Pour autant, l’abandon du J-UCAS n’a pas mis fin au développement des sous-systèmes technologiques dont il a accouché. Aussi, dans le courant 2007, l’U.S. Navy a-t’elle confirmé son intention de relancer en propre le défunt projet dans le cadre du programme UCAS-N en visant, notamment, la conception d’un système aérien autonome pouvant opérer depuis ses porte-avions.
Le RQ-170 Sentinel est, pour sa part, développé par Lockheed Martin. Au travers de ce nouveau système aérien autonome, Lockheed Martin pourrait réitérer sa tentative de reprendre la main face à ses concurrents que sont Boeing et Northrop Grumman.

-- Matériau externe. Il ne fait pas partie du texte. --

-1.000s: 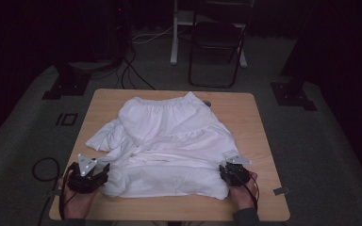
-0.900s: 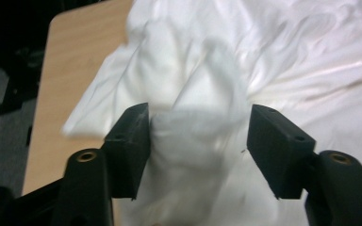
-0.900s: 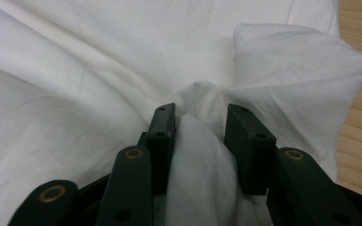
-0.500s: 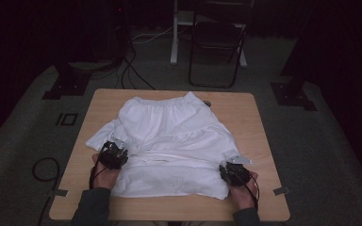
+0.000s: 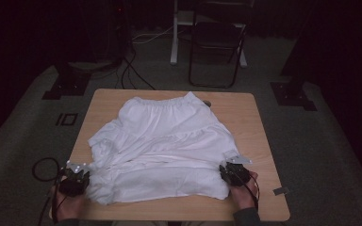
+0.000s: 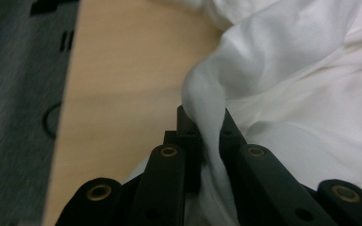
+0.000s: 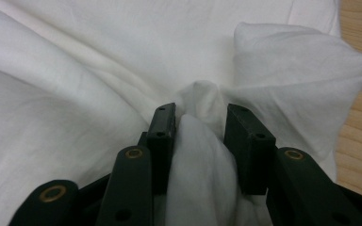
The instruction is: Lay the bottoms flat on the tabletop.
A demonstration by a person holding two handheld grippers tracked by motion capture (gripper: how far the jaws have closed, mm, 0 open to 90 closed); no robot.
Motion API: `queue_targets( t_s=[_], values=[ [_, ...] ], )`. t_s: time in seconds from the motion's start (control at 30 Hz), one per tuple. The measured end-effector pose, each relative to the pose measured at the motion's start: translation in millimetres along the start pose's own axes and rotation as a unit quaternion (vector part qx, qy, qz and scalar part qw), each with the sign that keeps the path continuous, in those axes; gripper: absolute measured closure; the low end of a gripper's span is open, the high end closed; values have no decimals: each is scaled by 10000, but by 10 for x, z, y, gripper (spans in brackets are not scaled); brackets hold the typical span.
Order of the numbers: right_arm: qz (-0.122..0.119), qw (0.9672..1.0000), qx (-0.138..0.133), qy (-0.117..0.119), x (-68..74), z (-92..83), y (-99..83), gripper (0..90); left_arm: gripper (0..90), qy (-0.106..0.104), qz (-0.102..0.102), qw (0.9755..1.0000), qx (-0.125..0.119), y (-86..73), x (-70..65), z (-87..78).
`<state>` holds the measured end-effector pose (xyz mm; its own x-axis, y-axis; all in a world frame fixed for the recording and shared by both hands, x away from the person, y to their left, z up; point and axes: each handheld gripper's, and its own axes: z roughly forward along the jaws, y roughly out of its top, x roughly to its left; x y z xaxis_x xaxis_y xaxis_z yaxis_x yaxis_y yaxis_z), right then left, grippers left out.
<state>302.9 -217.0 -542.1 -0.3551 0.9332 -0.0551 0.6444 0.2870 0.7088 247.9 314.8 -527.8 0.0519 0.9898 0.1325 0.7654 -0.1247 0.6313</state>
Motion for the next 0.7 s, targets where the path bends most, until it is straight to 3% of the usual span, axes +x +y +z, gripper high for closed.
queue_targets(
  t_s=[0.27,0.37,0.53,0.7],
  values=[
    [9,10000,80,-4,-43,-38,-19,643,853,230,-334,9991,121,-267,193,-188],
    [6,9999,155,-19,-73,-84,-49,644,835,193,-220,9995,74,-282,173,-240],
    [45,9995,305,-29,-114,-186,-117,644,587,-2,24,9996,-291,-167,65,-354],
    [84,9985,527,158,-137,-280,-139,660,470,-162,320,9965,-754,85,-121,-477]
  ],
)
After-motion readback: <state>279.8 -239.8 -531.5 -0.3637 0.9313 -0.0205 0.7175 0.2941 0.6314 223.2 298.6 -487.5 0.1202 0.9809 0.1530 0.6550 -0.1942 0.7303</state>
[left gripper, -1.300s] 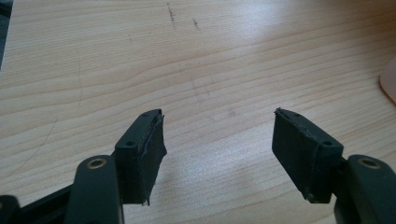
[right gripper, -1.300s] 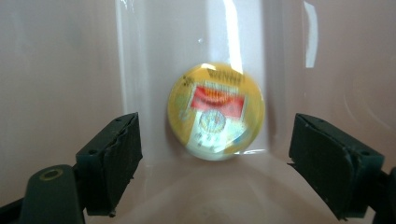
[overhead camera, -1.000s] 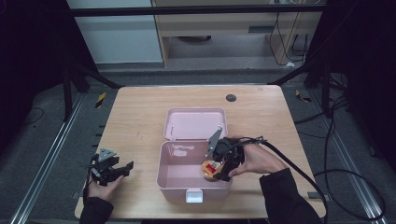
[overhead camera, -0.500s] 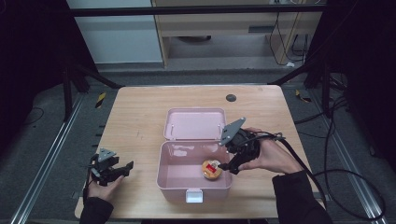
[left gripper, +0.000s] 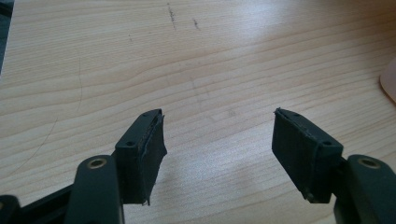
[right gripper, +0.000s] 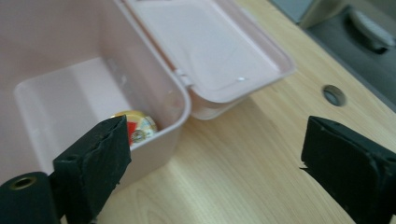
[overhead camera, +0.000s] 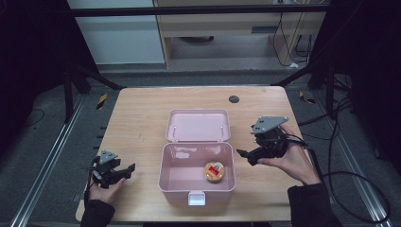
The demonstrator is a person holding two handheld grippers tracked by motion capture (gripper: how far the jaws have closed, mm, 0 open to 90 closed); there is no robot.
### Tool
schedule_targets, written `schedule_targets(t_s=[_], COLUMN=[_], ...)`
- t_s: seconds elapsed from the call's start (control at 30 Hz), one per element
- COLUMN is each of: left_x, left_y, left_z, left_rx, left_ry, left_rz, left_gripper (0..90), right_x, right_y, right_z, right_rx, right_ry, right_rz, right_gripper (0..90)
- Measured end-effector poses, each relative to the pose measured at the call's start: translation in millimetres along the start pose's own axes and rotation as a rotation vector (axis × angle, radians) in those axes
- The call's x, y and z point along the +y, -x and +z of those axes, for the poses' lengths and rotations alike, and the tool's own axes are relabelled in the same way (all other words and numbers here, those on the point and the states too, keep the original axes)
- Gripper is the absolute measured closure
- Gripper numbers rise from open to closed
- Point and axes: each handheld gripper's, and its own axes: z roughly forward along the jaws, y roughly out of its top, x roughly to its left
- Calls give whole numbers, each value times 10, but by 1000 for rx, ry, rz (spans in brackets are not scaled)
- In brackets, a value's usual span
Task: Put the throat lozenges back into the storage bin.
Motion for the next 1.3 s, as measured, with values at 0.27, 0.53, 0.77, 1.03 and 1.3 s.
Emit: schedule_targets(t_s=[0.27,0.53,0.77,1.03,1.3], left_x=[0,-2,-4,-9,-19], left_y=[0,5,3,2,-7], left_z=[0,5,4,17,31], left_rx=[2,4,8,14,16], left_ry=[1,5,7,12,11], left_rz=[-1,1,3,3,7], left_gripper=[335,328,318,301,279], right_x=[-298,-653,-1004,-1333,-1567], right_y=[85,151,198,239,264], right_z=[-21,2,86,172,226], right_rx=[-84,-162,-252,-295,-354], right_ry=[58,135,154,124,100], right_rz=[139,293,370,440,494], right_gripper=[59,48,42,39,33])
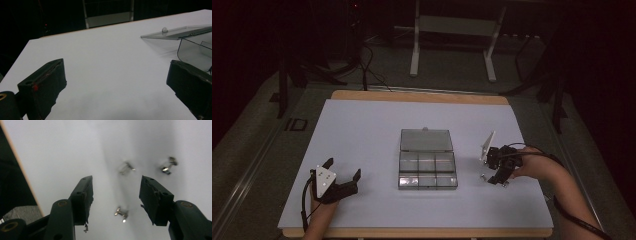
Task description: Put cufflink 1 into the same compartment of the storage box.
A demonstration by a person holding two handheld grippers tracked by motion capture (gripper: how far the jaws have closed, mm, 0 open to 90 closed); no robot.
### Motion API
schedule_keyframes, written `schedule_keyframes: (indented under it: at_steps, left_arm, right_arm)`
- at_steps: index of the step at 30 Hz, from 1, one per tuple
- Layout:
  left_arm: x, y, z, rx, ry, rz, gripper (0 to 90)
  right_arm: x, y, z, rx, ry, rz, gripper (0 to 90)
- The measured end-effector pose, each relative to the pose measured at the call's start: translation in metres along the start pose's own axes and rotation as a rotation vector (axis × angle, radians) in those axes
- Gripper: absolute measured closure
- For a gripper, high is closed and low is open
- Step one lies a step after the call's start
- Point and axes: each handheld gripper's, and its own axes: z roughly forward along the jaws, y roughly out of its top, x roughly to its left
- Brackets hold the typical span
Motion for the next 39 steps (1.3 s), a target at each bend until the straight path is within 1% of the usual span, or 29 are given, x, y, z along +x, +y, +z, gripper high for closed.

Hypothèse numéro 3 : le dévoilement du RQ-170 se situe au cœur d’une vaste opération de communication et de guerre psychologique principalement à l’adresse de l’Iran voisin. Cette hypothèse est loin d’être négligeable et s’appuie sur des précédents. Il faut ici rappeler que l’exemplaire du RQ-170, surpris à son décollage, a été photographié à… l’aéroport international de Kandahar ! Chacun en conviendra : il est des lieux bien plus appropriés pour conserver des projets de systèmes d’armes dans l’anonymat. Le RQ-170 aurait-il donc été volontairement exposé par les forces armées des Etats-Unis ? Le dévoilement du projet est-il destiné à faire pression sur le régime iranien ou sur tout autre compétiteur potentiel ? Rien ne doit être exclu.
Evolution ou rupture ?
À l’évidence, l’existence officielle du RQ-170 Sentinel nous confirme la volonté affichée par les Etats-Unis de poursuivre le développement d’une forme de combat désengagé (ou sans engagement), quoi que peuvent laisser supposer les dernières décisions de l’Administration Obama. Notons que la revue de posture globale (RPG) des Etats-Unis, adoptée en 2004 sous la Présidence Bush, n’a pas été désavouée par l’actuelle Administration. La RPG peut raisonnablement laisser supposer que la conception de senseurs de combat autonomes avec un niveau de prise de risque humain minimal s’avère essentiel pour compenser la contraction graduelle des bases militaires déployées outre-mer.
Le dévoilement (intentionnel ?) du programme RQ-170 ne doit cependant point nous distraire de la réalité des développements des systèmes d’UAV et d’UCAV aux Etats-Unis. Bien que la prise de risque, caractéristique de la culture technologique américaine, ait pu aboutir à un certain nombre de ruptures techniques en ces domaines, l’histoire du développement des drones aux Etats-Unis est également parsemée d’échecs. Nombre de programmes ont, en effet, subi les effets d’un manque de rigueur dans la définition des besoins et des spécifications par les services. En d’autres termes, la reconnaissance officielle du RQ-170 confirme davantage un certain nombre de tendances connues qu’elle ne nous informe sur des radicalisations technologiques nouvelles.
[1] http://www.aviationweek.com/aw/blogs/defense/index.jsp.
[2] David A. Fulghum, « USAF Confirms Stealthy UAV Operations », Aviation Week, December 4, 2009, cf. http://www.aviationweek.com/aw/generic/story_generic.jsp?channel=defense&id=news/BEAST120409.xml&headline=USAF%20Confirms%20Stealthy%20UAV%20Operations ;
[3] Paul Richfield, « Lokking Ahead », C4ISR : The Journal of Net-Centric Warfare, Defense News Media Group, volume 6, numéro 7, p. 20.